Beginnings under Alexander I (1816–1918) 

In 1795, the partitions of Poland left Warsaw with access only to the Academy of Vilnius when the oldest and most influential Polish academic center, the Jagiellonian University in Kraków, became part of the Austrian Habsburg monarchy. In 1815, the newly established semi-autonomous polity of Congress Poland found itself without a university at all, as Vilnius was incorporated into the Russian Empire. In 1816, Alexander I permitted the Polish authorities to create a university, comprising five departments: Law and Administration, Medicine, Philosophy, Theology, and Art and Humanities. The university soon grew to 800 students and 50 professors. After most of the students and professors took part in the November 1830 Uprising the university was closed down; it was again closed after the failed January Uprising of 1863. As a consequence, all Polish-language schools were prohibited by the Imperial Russian government which controlled Congress Poland. During its short existence, the university educated thousands of students, many of whom became part of the backbone of the Polish intelligentsia.

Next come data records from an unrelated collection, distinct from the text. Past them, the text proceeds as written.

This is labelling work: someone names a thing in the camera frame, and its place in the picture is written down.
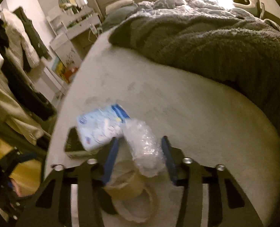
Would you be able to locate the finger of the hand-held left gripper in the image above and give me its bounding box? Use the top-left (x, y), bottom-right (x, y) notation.
top-left (1, 146), bottom-right (38, 190)
top-left (0, 189), bottom-right (22, 220)

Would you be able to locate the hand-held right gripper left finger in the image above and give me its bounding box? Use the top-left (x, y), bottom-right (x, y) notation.
top-left (16, 136), bottom-right (121, 227)

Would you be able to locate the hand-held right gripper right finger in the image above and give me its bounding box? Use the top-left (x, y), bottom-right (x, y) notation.
top-left (161, 136), bottom-right (264, 227)

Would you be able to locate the clear bubble wrap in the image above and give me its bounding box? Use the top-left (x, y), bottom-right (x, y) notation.
top-left (122, 118), bottom-right (167, 178)

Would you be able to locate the blue white tissue packet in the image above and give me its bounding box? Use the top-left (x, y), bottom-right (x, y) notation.
top-left (76, 103), bottom-right (131, 151)

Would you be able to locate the small dark box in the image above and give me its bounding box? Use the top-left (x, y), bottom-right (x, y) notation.
top-left (64, 127), bottom-right (100, 160)

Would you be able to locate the grey upholstered bed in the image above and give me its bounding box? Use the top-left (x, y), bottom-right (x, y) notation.
top-left (44, 0), bottom-right (280, 227)

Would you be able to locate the black hanging garment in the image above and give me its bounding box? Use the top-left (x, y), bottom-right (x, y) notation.
top-left (0, 50), bottom-right (57, 122)

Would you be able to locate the beige hanging garment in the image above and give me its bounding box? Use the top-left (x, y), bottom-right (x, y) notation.
top-left (0, 59), bottom-right (44, 145)

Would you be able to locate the yellow packaging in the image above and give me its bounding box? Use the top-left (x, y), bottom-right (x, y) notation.
top-left (51, 57), bottom-right (80, 83)

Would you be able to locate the white hanging garment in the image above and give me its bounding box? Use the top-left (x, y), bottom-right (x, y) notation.
top-left (0, 9), bottom-right (40, 69)

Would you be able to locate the dark green hanging garment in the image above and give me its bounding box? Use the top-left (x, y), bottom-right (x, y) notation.
top-left (13, 6), bottom-right (51, 59)

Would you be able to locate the dark grey fleece blanket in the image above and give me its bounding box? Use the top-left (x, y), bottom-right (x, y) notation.
top-left (109, 16), bottom-right (280, 147)

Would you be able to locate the white dressing table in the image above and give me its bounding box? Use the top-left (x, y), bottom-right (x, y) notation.
top-left (46, 7), bottom-right (102, 83)

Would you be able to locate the grey blue pillow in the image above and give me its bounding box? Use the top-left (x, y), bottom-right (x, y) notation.
top-left (102, 6), bottom-right (140, 30)

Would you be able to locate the beige pillow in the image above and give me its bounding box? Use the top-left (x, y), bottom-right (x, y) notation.
top-left (105, 0), bottom-right (137, 12)

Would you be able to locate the blue patterned duvet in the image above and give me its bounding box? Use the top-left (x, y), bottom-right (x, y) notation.
top-left (136, 0), bottom-right (256, 20)

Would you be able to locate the white pet carrier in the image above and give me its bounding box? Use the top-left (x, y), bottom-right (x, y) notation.
top-left (233, 0), bottom-right (253, 9)

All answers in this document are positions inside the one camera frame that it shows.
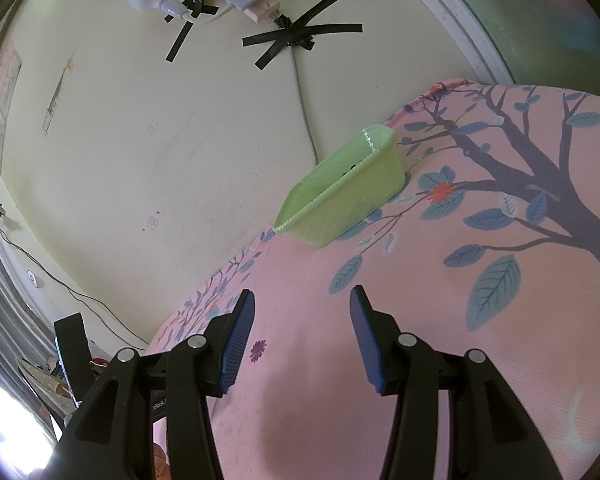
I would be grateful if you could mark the white-framed glass door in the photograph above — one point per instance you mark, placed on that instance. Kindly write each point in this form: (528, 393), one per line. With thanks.
(480, 10)

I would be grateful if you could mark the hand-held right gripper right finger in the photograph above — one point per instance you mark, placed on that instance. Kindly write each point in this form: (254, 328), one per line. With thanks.
(365, 340)

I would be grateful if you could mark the corrugated metal shutter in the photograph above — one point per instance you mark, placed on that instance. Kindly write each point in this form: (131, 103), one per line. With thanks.
(5, 280)

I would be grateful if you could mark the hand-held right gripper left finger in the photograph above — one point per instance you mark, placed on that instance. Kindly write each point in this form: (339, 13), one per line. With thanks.
(237, 345)

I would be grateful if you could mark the black tape cross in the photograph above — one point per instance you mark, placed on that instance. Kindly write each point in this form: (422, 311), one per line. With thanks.
(190, 25)
(300, 35)

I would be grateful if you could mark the wooden block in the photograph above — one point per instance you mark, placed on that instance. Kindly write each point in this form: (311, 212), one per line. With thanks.
(265, 11)

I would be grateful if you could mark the green plastic basket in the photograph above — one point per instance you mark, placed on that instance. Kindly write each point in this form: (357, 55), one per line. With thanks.
(340, 210)

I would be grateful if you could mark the round white wall socket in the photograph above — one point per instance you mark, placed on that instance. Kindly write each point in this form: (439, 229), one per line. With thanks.
(34, 278)

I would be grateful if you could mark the wall poster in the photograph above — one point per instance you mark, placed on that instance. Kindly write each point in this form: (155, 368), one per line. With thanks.
(0, 100)

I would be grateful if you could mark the pink tree-print bed sheet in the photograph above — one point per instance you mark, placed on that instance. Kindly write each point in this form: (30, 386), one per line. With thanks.
(430, 335)

In 1915, during the First World War, Warsaw was seized by German Empire and the occupying German authorities allowed a certain degree of liberalization to gain military support from the Poles. In accordance with the concept of Mitteleuropa, the Germans permitted several Polish social and educational societies to be recreated, including the University of Warsaw. The Polish language was reintroduced, but, in order to maintain Polish patriotic movement in control, the number of lecturers was kept low. No limits on the number of students; between 1915 and 1918 the number of alumni rose from a mere 1,000 to over 4,500.

Second Polish Republic (1918–1939) 

After Poland regained its independence in 1918, the University of Warsaw began to grow very quickly. It was reformed; all the important posts (the rector, senate, deans and councils) became democratically elected, and the state spent considerable amounts of money to modernize and equip it. Many professors returned from exile and cooperated in the effort. By the late 1920s the level of education in Warsaw had reached that of western Europe.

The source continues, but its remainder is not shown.